**Task details:**
Below are some records; retype all of them exactly.

....

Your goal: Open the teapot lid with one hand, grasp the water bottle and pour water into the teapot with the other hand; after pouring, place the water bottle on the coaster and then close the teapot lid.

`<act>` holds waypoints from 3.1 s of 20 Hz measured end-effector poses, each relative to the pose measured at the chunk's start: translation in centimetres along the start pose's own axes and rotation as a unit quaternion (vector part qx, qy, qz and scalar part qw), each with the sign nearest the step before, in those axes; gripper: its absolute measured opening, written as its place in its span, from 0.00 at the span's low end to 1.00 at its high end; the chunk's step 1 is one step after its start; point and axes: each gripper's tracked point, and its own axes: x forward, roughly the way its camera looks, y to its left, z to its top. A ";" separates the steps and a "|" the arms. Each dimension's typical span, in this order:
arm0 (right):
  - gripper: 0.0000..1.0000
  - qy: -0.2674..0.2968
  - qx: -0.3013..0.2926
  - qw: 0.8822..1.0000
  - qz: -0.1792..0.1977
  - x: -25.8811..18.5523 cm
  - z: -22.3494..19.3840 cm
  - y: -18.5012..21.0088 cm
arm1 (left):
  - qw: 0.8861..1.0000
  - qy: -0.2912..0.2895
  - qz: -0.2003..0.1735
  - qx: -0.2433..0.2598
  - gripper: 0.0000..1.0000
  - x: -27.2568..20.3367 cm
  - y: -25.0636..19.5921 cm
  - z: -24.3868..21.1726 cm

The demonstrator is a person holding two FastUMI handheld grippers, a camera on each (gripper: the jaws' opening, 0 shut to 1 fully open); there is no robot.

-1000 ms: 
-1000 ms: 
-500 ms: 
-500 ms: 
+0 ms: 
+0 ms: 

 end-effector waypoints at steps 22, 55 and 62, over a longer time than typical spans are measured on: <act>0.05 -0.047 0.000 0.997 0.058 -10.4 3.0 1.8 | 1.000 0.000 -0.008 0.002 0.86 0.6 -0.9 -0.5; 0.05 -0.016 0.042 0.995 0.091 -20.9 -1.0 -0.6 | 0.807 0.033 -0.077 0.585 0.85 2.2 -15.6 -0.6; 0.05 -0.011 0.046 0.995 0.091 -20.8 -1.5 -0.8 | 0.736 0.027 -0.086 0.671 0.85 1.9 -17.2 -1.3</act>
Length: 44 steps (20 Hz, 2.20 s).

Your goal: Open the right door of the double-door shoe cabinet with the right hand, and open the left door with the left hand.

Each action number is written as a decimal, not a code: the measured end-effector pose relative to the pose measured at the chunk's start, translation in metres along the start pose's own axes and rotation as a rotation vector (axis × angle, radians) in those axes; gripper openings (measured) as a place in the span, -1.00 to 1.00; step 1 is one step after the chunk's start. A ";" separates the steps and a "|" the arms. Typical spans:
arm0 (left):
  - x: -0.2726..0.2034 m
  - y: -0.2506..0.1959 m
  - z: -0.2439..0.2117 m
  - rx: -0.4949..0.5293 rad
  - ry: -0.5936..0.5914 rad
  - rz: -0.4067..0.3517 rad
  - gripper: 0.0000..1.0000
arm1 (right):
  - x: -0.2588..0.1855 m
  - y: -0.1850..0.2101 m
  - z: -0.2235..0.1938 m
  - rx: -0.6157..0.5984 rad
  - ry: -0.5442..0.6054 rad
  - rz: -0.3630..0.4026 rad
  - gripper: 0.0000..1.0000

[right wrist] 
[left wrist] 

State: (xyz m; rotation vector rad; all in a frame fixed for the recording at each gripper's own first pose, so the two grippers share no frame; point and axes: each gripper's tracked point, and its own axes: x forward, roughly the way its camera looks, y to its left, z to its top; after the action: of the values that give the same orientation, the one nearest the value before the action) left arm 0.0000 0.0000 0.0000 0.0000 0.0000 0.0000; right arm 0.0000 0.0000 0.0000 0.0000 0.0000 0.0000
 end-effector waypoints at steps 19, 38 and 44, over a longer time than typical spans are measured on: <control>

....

**Output of the exercise:**
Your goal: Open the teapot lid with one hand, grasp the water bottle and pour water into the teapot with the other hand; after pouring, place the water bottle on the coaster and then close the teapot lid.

`<act>` holds waypoints from 3.1 s of 20 Hz measured end-effector poses, each relative to the pose measured at the chunk's start: translation in centimetres along the start pose's own axes and rotation as a unit quaternion (vector part qx, qy, qz and scalar part qw), each with the sign nearest the step before, in those axes; gripper: its absolute measured opening, written as its place in its span, from 0.00 at the span's low end to 1.00 at its high end; the chunk's step 1 is one step after its start; point and axes: each gripper's tracked point, and its own axes: x forward, roughly the way its camera looks, y to its left, z to its top. A ";" separates the steps and a "|" the arms. Each dimension's typical span, in this order:
arm0 (right):
  - gripper: 0.0000..1.0000
  - qy: -0.2674..0.2968
  - qx: -0.3013..0.2926
  - qw: 0.8822..1.0000
  - qz: -0.1792..0.1977
  - x: -25.8811..18.5523 cm
  - z: -22.3494..19.3840 cm
  - y: -18.5012..21.0088 cm
arm1 (left):
  - qw: 0.8861..1.0000
  - qy: -0.2912..0.2895
  - qz: -0.2003..0.1735
  - qx: -0.2433..0.2598
  - gripper: 0.0000..1.0000
  - x: -27.2568..20.3367 cm
  - y: -25.0636..19.5921 cm
  - z: -24.3868..21.1726 cm

The demonstrator is a person holding two FastUMI handheld grippers, a camera on each (gripper: the jaws' opening, 0 shut to 1 fully open); there is no robot.

-1000 ms: 
-1000 ms: 
-500 ms: 
-500 ms: 
+0 ms: 
+0 ms: 

 end-effector waypoints at steps 22, 55 and 62, over a longer time than typical spans are measured on: <act>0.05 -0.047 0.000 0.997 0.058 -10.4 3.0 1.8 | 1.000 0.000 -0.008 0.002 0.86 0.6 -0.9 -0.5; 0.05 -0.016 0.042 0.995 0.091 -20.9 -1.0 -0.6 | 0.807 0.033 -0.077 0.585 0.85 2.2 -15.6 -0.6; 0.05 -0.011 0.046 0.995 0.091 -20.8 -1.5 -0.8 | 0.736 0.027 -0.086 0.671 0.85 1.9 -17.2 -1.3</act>
Length: 44 steps (20 Hz, 2.20 s).

Your goal: Open the right door of the double-door shoe cabinet with the right hand, and open the left door with the left hand.

Each action number is written as a decimal, not a code: the measured end-effector pose relative to the pose measured at the chunk's start, translation in metres along the start pose's own axes and rotation as a rotation vector (axis × angle, radians) in those axes; gripper openings (measured) as a place in the span, -1.00 to 1.00; step 1 is one step after the chunk's start. A ";" separates the steps and a "|" the arms. Typical spans:
arm0 (left):
  - x: -0.2726..0.2034 m
  - y: -0.2506..0.1959 m
  - z: -0.2439..0.2117 m
  - rx: -0.4949..0.5293 rad
  - ry: -0.5936..0.5914 rad
  - rz: -0.4067..0.3517 rad
  - gripper: 0.0000..1.0000
arm1 (right):
  - x: -0.2588..0.1855 m
  - y: -0.1850..0.2101 m
  - z: -0.2235..0.1938 m
  - rx: -0.6157..0.5984 rad
  - ry: -0.5442..0.6054 rad
  - rz: -0.3630..0.4026 rad
  - gripper: 0.0000..1.0000

[right wrist] 
[left wrist] 

State: (xyz m; rotation vector rad; all in a frame fixed for the recording at each gripper's own first pose, so the two grippers share no frame; point and axes: each gripper's tracked point, and its own axes: x forward, roughly the way its camera looks, y to its left, z to its top; after the action: of the values that give the same orientation, the one nearest the value before the action) left arm 0.0000 0.0000 0.0000 0.0000 0.0000 0.0000; right arm 0.0000 0.0000 0.0000 0.0000 0.0000 0.0000
 end-effector waypoints at steps 19, 38 and 44, over a longer time than typical spans are measured on: <control>

Nothing remains to be added to the exercise.